> **What is needed**
The entries below contain a line with "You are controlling" and a line with "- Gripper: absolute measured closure". Retype exactly everything from the first down to the second, both included, and nothing else.

> **Source data**
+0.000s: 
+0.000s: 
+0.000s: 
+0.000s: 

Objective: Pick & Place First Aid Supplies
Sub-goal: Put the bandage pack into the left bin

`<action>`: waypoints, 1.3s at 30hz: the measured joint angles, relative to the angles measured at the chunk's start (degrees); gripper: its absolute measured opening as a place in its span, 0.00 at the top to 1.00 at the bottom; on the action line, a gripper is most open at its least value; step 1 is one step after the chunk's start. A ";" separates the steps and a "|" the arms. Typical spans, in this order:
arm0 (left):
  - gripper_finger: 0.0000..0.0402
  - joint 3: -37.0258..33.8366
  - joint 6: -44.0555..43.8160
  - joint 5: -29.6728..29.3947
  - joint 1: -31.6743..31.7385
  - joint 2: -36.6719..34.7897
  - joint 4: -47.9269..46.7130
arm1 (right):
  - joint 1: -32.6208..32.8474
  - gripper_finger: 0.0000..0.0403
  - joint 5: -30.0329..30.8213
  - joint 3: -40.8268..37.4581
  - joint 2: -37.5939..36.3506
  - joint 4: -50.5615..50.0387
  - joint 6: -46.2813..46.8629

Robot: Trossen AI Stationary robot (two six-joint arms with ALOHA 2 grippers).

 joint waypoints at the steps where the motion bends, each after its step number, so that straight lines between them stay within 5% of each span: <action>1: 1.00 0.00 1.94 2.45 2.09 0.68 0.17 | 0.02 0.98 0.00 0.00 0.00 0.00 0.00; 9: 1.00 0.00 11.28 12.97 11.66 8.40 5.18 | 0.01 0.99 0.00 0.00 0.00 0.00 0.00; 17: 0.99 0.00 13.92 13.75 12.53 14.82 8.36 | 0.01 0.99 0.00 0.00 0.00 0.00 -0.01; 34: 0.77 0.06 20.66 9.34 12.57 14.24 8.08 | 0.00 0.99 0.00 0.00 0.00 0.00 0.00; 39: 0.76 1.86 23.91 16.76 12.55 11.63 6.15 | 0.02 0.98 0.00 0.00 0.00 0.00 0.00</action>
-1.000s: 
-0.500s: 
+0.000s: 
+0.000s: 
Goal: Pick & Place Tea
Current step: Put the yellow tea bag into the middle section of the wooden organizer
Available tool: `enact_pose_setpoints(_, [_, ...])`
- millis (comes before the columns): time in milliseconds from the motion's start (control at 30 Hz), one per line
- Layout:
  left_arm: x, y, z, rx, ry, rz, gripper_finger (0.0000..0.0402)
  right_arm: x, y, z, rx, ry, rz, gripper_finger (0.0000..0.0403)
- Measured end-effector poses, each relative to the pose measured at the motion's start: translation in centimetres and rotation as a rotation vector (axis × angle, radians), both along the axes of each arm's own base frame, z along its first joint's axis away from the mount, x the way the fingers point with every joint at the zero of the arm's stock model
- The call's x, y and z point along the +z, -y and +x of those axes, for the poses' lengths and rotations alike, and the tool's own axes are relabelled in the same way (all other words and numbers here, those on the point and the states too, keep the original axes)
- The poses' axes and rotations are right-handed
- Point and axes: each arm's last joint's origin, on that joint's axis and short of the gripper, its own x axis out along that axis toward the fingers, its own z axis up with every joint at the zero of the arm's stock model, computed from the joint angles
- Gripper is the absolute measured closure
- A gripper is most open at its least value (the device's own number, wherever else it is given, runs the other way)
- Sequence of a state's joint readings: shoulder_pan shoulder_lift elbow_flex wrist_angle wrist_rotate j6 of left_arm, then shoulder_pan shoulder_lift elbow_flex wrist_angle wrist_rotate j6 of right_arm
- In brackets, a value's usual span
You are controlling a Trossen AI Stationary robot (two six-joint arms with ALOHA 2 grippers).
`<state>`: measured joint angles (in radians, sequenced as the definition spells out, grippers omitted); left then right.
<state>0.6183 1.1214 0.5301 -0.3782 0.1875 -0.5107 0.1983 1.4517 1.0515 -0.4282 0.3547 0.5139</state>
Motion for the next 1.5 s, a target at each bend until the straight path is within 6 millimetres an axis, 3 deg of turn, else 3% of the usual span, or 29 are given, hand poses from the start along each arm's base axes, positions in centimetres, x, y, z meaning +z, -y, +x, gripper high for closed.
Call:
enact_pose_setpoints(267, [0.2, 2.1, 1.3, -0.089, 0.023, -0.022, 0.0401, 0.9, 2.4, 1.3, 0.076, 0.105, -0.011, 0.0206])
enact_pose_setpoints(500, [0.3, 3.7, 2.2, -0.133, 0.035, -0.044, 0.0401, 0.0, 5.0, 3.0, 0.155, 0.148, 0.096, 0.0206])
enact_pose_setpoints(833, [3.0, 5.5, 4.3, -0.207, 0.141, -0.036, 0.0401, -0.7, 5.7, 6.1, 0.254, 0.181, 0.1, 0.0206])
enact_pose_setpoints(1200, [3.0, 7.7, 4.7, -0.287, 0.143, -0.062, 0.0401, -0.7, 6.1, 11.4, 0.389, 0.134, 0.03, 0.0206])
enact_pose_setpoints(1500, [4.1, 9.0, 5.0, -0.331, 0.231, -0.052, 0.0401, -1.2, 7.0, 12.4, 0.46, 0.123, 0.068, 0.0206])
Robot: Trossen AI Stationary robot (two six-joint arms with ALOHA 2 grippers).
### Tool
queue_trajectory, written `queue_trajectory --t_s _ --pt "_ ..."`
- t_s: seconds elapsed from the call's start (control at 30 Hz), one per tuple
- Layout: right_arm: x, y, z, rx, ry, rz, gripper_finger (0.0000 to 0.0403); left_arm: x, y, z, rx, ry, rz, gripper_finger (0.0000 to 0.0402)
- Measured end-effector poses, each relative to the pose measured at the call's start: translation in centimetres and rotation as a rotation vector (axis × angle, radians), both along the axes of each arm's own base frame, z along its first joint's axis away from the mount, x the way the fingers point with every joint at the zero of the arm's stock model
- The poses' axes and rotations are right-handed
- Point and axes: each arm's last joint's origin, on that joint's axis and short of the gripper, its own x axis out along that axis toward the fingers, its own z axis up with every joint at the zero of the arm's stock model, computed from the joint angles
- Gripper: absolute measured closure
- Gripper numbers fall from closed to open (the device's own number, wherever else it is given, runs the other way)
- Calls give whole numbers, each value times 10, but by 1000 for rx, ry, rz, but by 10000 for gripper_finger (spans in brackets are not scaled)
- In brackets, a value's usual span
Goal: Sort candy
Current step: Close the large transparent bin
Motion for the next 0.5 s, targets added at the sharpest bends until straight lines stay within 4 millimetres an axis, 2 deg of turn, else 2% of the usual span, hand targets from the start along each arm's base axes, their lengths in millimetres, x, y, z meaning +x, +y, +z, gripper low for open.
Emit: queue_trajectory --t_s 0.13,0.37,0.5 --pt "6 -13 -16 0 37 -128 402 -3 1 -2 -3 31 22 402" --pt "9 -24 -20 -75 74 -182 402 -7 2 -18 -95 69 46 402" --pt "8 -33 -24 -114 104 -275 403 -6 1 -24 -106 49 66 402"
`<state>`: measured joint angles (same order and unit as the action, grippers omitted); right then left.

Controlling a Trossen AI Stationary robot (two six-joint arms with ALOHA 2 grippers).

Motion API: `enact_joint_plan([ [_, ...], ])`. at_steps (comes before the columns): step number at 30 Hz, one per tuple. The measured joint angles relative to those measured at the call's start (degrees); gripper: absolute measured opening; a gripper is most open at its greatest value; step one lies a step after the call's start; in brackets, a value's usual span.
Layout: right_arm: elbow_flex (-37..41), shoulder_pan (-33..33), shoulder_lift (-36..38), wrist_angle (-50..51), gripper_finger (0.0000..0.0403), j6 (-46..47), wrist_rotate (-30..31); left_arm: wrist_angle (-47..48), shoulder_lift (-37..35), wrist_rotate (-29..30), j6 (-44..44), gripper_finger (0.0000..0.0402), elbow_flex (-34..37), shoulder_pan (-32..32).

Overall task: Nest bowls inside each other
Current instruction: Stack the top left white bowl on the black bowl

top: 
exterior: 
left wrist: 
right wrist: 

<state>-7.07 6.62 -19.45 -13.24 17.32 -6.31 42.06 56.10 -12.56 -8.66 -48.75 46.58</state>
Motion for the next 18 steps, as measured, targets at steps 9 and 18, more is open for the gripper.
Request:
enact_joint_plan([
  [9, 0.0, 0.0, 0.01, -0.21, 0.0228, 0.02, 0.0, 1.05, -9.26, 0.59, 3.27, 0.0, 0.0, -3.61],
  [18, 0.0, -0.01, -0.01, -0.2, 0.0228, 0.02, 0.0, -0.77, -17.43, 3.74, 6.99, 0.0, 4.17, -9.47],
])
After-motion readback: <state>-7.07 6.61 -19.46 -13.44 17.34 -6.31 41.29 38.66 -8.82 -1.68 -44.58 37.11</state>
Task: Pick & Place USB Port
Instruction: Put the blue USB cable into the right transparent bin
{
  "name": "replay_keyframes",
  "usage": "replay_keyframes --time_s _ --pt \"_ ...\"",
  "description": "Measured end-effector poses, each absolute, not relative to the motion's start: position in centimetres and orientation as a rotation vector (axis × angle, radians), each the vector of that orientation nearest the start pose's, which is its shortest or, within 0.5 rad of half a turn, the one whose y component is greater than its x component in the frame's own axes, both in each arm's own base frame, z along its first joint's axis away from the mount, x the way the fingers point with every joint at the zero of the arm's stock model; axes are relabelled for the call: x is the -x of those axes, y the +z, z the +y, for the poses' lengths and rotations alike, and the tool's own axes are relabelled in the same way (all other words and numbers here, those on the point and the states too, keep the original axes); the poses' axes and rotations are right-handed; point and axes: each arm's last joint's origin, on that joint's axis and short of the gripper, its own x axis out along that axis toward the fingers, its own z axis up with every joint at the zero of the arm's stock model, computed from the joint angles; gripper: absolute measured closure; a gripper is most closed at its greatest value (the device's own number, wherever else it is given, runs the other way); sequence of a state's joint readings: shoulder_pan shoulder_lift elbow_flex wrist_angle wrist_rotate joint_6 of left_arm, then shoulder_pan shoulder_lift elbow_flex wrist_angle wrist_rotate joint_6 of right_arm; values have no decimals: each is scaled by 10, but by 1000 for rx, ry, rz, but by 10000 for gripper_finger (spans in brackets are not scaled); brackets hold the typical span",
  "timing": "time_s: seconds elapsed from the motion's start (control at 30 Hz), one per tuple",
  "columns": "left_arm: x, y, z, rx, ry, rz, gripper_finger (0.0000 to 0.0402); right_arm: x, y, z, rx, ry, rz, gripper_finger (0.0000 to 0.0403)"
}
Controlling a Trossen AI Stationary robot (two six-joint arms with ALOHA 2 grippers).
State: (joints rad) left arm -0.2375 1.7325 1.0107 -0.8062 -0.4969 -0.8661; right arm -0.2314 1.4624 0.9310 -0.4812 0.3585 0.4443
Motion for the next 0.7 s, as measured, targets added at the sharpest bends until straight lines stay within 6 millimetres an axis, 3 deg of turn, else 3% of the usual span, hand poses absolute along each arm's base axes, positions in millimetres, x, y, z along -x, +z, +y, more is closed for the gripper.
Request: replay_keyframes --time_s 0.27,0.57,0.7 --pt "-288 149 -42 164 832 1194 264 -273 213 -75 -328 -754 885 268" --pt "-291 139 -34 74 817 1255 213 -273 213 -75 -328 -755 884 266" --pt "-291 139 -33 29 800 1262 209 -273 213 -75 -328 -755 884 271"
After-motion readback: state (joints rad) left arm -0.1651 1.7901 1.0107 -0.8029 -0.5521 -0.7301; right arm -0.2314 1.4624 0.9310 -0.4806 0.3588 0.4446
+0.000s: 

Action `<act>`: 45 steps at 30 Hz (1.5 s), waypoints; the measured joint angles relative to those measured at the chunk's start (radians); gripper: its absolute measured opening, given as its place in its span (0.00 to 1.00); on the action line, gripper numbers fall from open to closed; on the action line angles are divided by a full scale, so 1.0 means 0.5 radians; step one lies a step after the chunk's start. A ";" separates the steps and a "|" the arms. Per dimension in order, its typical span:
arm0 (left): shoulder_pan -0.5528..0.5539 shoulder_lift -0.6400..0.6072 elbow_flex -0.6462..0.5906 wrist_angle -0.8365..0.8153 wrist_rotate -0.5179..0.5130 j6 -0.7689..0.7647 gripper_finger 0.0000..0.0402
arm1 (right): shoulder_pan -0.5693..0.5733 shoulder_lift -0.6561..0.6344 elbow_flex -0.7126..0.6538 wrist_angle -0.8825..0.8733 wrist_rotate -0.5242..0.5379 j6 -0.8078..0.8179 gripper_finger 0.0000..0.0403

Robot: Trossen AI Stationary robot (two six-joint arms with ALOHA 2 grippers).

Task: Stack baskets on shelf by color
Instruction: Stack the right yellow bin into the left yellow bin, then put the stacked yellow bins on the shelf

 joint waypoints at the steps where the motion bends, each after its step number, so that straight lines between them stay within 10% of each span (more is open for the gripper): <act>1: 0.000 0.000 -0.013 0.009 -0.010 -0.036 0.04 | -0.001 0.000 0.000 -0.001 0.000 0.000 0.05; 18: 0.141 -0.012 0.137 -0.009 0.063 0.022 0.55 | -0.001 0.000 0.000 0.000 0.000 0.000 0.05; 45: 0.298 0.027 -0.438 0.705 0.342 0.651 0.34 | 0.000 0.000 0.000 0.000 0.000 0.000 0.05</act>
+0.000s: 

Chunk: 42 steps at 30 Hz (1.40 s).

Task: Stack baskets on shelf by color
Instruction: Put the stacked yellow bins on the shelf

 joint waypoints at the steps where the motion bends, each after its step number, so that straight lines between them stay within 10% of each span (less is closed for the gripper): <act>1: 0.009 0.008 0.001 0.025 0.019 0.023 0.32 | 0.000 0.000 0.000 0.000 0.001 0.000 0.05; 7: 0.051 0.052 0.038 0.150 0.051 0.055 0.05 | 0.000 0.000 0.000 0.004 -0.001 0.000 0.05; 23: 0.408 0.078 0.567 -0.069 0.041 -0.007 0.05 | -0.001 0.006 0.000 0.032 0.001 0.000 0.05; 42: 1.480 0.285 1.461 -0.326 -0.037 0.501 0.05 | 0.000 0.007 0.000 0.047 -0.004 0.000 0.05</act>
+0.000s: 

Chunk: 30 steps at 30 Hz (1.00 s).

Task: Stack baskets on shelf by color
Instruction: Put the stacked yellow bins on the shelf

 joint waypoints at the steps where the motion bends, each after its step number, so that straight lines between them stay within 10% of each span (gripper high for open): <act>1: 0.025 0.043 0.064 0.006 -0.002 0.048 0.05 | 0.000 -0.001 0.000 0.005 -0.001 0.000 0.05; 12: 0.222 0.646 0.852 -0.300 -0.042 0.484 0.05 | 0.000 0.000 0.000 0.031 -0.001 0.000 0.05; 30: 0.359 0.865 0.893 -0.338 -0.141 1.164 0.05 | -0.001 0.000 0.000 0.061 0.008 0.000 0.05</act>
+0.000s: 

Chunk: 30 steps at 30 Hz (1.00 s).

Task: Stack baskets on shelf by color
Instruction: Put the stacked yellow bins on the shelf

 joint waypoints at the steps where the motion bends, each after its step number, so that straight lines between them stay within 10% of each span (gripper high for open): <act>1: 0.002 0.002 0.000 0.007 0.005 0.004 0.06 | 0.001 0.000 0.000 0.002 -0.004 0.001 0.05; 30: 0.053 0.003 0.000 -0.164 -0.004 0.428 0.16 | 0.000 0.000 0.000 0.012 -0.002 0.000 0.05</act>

> **Finished task**
You are controlling a Trossen AI Stationary robot (two six-joint arms with ALOHA 2 grippers).
`<state>`: measured joint angles (in radians, sequenced as the definition spells out, grippers omitted); left then right.
<state>0.6183 1.1214 0.5301 -0.3782 0.1875 -0.5107 0.1983 1.4517 1.0515 -0.4282 0.3547 0.5139</state>
Motion for the next 1.5 s, a target at each bend until the straight path is within 6 millimetres an axis, 3 deg of turn, else 3% of the usual span, or 29 are given, hand poses from the start along each arm's base axes, positions in centimetres, x, y, z meaning +z, -y, +x, gripper high for closed.
Call:
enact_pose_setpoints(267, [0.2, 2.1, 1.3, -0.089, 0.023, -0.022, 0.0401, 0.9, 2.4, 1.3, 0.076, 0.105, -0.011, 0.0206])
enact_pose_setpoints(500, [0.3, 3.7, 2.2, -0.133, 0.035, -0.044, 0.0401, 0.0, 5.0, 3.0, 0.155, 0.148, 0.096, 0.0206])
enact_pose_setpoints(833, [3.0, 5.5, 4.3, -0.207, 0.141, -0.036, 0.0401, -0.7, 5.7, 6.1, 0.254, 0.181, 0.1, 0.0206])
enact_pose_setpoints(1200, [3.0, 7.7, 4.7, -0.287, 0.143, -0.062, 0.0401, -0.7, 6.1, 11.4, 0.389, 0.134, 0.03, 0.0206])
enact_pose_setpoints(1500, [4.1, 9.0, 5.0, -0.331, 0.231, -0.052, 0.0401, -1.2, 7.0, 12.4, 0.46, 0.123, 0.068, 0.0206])
Robot: Trossen AI Stationary robot (two six-joint arms with ALOHA 2 grippers).
### Tool
queue_trajectory, written `queue_trajectory --t_s _ --pt "_ ..."`
- t_s: seconds elapsed from the call's start (control at 30 Hz), one per tuple
- Layout: right_arm: x, y, z, rx, ry, rz, gripper_finger (0.0000 to 0.0403); left_arm: x, y, z, rx, ry, rz, gripper_finger (0.0000 to 0.0402)
- Measured end-effector poses, each relative to the pose measured at the call's start: translation in centimetres and rotation as a rotation vector (axis × angle, radians), both along the axes of each arm's own base frame, z along its first joint's axis away from the mount, x the way the fingers point with every joint at the zero of the arm's stock model
- The poses' axes and rotations are right-handed
- Point and axes: each arm's last joint's origin, on that joint's axis and short of the gripper, its own x axis out along that axis toward the fingers, its own z axis up with every joint at the zero of the arm's stock model, computed from the joint angles
- Gripper: absolute measured closure

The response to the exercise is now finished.